═════ Available data ═════

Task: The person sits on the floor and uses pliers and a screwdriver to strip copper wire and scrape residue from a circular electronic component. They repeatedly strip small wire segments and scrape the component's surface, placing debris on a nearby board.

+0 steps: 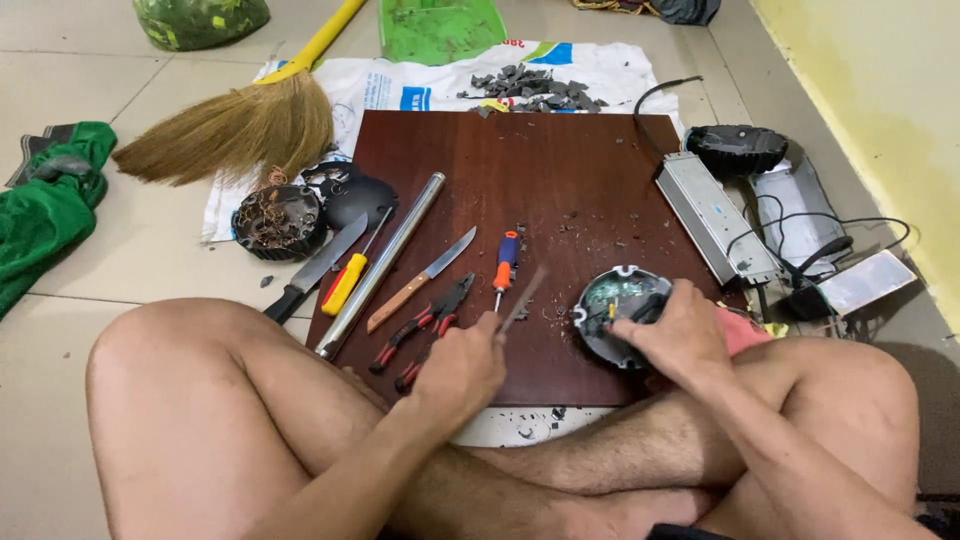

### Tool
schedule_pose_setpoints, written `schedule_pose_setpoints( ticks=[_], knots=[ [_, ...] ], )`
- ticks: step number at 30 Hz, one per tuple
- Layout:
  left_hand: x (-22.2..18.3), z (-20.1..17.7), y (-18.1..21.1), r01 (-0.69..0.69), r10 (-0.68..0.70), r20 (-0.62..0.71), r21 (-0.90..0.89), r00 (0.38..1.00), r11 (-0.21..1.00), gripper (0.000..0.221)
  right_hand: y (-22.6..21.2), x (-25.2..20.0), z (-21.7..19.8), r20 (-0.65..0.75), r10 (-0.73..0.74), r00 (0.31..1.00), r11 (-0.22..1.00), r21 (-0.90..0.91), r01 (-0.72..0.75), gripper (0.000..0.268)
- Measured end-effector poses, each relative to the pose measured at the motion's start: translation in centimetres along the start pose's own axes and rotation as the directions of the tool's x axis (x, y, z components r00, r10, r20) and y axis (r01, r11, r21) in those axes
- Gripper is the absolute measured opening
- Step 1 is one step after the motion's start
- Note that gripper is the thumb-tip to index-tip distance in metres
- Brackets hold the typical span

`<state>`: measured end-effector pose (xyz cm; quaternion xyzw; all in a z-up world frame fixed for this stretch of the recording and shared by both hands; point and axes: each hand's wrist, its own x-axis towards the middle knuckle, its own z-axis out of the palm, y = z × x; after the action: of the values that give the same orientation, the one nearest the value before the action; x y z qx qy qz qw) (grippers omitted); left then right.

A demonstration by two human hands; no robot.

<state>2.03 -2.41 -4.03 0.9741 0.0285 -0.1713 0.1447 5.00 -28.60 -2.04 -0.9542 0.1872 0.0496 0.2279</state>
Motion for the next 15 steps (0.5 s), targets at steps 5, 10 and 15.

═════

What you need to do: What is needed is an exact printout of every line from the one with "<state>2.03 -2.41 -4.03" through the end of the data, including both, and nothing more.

Solved problem:
<state>2.03 -2.41 -4.03 0.9741 0.0285 -0.1713 0.1447 5.00 -28.60 -2.04 -0.9542 0.1872 0.0496 0.2279</state>
Motion for the next 15 steps (0.5 s), targets at steps 5, 10 and 15.

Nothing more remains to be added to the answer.